Victoria was dying, yet her powers were growing steadily as the meningeal fluid washed away the psi inhibitors that limited them. Were she to last another week, she would reach a degree of telekinetic power sufficient to slice the planet cleanly in half. Were she to last a week more, she would do so. But no indication of this was visible on or around her person. Ianushkevich and Petrus could not know that their fears of ecological calamity would never be fulfilled.
As she flailed at her ruddy prison, a second resonance developed in the magma channels, this time beneath the arctic icecap. The immense glacier that had gone undisturbed for millions of years fractured and crumbled as the pressure waves built beneath it.
At the northernmost tip of the Hopeless peninsula, the fisherfolk and shore workers of the village of Thule turned from their labors to peer toward the sound, a swiftly crescendoing rumble like the roar of an enraged god.
Chapter 52
"Idem?" Charisse murmured.
Armand nodded. "That's what he asked me to call him. The thing in itself. He's the only one of his kind, and for twelve hundred years we've been slowly torturing him to death."

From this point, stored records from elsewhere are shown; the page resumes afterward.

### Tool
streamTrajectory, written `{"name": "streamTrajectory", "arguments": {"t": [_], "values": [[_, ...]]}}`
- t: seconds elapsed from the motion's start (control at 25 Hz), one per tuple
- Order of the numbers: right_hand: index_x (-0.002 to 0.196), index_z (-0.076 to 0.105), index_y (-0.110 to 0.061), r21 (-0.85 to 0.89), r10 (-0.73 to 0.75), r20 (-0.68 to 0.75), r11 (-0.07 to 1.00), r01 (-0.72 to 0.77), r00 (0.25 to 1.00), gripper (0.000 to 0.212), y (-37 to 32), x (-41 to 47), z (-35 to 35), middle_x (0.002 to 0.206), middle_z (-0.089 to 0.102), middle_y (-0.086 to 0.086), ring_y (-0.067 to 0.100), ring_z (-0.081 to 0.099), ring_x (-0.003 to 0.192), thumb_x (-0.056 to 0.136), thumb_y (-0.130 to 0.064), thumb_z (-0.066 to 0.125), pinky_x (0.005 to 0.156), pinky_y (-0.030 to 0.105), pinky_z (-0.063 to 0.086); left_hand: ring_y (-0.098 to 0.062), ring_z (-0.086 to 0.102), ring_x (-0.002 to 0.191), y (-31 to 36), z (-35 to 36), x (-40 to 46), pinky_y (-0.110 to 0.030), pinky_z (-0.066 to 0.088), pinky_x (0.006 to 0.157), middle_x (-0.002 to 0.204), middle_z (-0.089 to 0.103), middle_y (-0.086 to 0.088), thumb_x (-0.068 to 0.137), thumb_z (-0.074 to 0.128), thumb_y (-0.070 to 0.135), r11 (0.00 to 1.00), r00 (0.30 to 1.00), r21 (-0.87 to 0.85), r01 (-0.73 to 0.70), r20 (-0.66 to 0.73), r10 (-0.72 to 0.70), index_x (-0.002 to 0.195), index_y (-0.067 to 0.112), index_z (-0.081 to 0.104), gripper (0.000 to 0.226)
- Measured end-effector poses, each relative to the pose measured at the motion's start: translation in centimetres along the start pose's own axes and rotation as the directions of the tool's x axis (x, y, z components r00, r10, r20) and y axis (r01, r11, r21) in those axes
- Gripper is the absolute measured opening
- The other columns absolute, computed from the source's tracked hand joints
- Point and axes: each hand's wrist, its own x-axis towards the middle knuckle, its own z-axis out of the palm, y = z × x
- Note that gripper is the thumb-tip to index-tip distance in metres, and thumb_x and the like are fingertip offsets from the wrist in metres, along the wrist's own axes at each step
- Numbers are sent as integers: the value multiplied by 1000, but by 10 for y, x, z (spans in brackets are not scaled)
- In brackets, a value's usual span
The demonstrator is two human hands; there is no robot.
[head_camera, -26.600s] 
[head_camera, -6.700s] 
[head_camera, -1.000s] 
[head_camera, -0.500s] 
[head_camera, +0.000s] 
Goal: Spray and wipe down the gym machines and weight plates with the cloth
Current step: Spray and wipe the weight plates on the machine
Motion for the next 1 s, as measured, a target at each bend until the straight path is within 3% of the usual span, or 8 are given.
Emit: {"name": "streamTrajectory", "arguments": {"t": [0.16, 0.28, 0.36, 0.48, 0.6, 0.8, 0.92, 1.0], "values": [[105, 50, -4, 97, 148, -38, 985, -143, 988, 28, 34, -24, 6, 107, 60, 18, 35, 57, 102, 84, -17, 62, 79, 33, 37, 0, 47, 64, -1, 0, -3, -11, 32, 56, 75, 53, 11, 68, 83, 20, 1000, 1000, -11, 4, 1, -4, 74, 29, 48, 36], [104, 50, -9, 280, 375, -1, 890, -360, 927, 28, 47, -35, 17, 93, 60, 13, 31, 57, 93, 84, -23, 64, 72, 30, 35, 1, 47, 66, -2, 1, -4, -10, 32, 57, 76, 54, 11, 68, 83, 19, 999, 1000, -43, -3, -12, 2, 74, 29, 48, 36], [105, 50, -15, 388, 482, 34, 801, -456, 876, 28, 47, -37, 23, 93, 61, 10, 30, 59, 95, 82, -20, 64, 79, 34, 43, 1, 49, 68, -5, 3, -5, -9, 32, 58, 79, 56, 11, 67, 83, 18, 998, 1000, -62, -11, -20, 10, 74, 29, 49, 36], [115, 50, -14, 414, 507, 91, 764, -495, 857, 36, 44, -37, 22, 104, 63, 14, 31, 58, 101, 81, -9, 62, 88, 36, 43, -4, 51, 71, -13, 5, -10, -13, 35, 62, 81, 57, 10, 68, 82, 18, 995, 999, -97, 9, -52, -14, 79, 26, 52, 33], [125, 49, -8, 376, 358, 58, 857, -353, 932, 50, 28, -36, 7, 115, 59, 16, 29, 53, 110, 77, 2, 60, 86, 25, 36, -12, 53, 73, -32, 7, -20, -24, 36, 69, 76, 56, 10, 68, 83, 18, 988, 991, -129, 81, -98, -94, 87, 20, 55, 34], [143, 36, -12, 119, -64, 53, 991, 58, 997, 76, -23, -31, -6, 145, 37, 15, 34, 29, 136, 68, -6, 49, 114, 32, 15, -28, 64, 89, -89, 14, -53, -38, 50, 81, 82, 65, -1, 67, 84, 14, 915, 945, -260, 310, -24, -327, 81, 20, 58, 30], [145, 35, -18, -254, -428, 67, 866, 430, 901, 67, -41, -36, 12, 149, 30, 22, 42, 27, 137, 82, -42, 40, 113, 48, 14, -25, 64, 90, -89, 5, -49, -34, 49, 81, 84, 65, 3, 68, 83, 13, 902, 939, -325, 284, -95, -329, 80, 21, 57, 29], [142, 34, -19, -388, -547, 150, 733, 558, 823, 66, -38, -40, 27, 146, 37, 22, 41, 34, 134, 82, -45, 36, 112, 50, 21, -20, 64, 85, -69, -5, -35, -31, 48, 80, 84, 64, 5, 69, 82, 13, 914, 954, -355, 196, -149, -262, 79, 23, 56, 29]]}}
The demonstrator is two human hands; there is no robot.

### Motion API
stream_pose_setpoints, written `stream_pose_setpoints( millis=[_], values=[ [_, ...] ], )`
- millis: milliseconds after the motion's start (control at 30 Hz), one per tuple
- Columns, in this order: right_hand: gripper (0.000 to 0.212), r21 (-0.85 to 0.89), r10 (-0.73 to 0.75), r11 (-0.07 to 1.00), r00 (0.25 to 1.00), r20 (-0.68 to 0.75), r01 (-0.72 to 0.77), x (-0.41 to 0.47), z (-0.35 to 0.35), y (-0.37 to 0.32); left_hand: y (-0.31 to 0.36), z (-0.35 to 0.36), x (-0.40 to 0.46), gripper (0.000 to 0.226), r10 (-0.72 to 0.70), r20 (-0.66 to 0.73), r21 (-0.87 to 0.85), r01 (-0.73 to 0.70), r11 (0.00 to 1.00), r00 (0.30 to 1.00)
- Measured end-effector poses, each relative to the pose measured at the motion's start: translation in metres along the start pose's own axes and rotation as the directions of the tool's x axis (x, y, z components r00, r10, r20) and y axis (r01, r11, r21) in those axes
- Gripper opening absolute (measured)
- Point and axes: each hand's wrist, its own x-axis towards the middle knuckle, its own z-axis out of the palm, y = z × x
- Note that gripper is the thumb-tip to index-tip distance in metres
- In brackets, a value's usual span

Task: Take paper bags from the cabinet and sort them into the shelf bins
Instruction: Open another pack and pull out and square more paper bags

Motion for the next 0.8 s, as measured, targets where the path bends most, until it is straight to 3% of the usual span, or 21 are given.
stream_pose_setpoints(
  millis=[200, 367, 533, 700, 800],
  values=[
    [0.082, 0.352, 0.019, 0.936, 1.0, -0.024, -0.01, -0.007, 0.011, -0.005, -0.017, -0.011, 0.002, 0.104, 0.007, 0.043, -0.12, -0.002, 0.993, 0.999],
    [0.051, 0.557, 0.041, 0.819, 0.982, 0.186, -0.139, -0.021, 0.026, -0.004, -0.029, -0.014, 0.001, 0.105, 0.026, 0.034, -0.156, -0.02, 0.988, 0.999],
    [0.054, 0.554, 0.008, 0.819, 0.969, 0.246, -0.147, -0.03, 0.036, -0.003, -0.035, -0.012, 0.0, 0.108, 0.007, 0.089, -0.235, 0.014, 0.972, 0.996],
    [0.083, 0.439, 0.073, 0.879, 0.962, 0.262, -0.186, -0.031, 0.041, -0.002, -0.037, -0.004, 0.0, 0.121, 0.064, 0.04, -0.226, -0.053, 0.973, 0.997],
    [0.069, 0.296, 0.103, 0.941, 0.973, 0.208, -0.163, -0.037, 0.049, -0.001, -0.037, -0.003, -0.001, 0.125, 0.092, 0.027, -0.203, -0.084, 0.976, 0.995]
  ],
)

"Not because we wanted to!"
"No, of course not. Until about an hour ago, no one even knew he was there." Armand drained his coffee, cracked his knuckles, and set his folded hands on the table before him. "But he's friendly, Chary. He's agreed to help, if we'll stop interfering with the crustal chemistry by psionic means."
"Armand," Teresza said, "will that be the only price?"
He started to respond, halted himself.
If I tell her now, will she try to talk me out of it?
"Armand," Teodor growled, "we do need to know the whole picture."
Chuck Feigner stiffened. His gaze swung to cover the genesmith. Charisse laid a hand on his shoulder, and he relaxed.